Con otro suspiro, moví la cabeza en dirección a Mel. Ella tenía una vida, dentro de todo, normal cuando no estaba conmigo, cuando no tenía que ocuparse de limpiar mi mierda. La chica que me cortó el cabello seguramente también debía de tenerla, pese a todo lo que a simple vista y por lo que no se veía podía diferenciarla de Mel.

Las envidié a ambas y me entraron ganas de saber cómo volver el tiempo atrás, cómo hacer desaparecer la noche anterior y tantas otras noches, y tantos, tantos errores y desaciertos cometidos.

De querer agua de coco pasé a que me apetecieran unos buenos vasos de whisky y fumar un habano, y luego darme una ducha.

Lo vaticinado; no duré demasiado en la fiesta, pues —pese a estar repleta de estrellas del cine, el teatro y la televisión de todo el mundo, además de atletas, cantantes y modelos— se me hizo aburrida a nivel mortal a pesar de que unas cuantas damas se me aproximaron con firmes intenciones y sugerencias, que no lograron convencerme. Mel fue mi interlocutora, mejor dicho, me reemplazó al contestar preguntas que iban dirigidas a mí y al ocuparse de mantener la atención de aquellos que yo le había pedido conocer con el único motivo de ser fotografiado con dichas personas para poder utilizar esas imágenes como campaña publicitaria.

Fue un completo hastío hasta que ya no lo resistí más y, poniendo de por medio ridículas excusas, me largué de allí antes de medianoche.

Hice que el chófer, antes de dejar a Mel en su casa, me llevase a mí a la mía.
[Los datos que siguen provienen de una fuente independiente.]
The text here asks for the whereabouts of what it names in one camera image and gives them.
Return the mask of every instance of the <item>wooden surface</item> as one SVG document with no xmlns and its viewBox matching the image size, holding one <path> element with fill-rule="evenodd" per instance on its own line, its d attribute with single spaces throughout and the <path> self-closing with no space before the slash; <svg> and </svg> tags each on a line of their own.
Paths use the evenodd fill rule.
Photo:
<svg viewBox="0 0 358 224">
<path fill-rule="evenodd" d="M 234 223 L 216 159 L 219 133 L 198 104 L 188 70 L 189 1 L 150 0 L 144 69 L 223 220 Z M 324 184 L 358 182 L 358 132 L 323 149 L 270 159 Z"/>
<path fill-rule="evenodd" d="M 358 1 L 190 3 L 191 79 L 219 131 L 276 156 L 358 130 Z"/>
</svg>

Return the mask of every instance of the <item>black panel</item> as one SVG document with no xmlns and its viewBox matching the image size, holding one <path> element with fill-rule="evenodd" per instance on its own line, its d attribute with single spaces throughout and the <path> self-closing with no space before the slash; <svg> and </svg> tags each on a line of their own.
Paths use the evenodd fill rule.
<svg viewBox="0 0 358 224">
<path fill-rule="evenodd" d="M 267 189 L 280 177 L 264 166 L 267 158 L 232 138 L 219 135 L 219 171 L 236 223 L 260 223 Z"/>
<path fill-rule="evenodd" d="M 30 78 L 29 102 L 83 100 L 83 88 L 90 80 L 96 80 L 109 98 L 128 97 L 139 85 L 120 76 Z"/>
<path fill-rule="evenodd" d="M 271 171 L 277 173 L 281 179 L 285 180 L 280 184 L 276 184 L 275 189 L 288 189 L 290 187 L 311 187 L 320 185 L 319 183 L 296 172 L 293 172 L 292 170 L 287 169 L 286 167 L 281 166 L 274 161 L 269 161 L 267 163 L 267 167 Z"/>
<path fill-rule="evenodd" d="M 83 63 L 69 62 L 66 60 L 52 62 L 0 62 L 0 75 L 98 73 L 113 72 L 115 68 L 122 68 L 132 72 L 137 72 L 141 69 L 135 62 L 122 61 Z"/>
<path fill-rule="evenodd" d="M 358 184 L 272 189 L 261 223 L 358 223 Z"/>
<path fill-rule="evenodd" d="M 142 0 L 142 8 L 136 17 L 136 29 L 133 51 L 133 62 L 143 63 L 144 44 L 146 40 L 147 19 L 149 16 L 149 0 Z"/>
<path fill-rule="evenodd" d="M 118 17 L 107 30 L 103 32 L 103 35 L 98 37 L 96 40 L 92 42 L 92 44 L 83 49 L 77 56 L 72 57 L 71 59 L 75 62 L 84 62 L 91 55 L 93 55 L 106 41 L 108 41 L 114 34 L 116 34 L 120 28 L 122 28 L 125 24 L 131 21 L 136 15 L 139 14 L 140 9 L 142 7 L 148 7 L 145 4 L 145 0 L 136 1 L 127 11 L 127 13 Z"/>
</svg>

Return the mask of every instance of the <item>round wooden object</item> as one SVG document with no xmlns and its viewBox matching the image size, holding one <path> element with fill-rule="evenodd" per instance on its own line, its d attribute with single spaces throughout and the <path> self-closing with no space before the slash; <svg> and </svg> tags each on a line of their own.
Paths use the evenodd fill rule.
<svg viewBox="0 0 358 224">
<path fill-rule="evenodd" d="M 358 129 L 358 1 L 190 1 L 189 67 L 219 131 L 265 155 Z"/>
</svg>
Allí en mi habitación, en penumbras, con las persianas altas al igual que la noche anterior, me senté en la cama contemplando cómo la luna se reflejaba sobre todo lo que me rodeaba.

¡¡Petulancia!!

Eso fue lo único que divisé a mi alrededor. Un entorno vacuo. La perfecta escenografía.

Cogí una de mis pastillas. Volví a llenar por cuarta vez mi vaso de whisky con la botella que estaba a un lado de la cama en el suelo y, sin respirar y con el líquido quemándome la garganta, bajé la pastilla deseando que me noquease cuanto antes.

No lo hizo todo lo pronto que hubiese deseado y, como siempre, me provocó demasiadas pesadillas, que me regalaron una maravillosa noche inquieta de sudores, sobresaltos y angustias.

Soñé con sangre por todas partes, incluido en el puñal en mi mano, con los peores titulares en el periódico y en la televisión. Soñé que todo el mundo se enteraba de cada uno de mis secretos, de cada detalle desagradable de mi vida. Soñé con mis excompañeros de batallón entrando en mi casa para ponerme de rodillas en el suelo con las manos detrás de la nuca, atormentándome con sus rostros cubiertos de negro y con golpes de las culatas de sus armas largas.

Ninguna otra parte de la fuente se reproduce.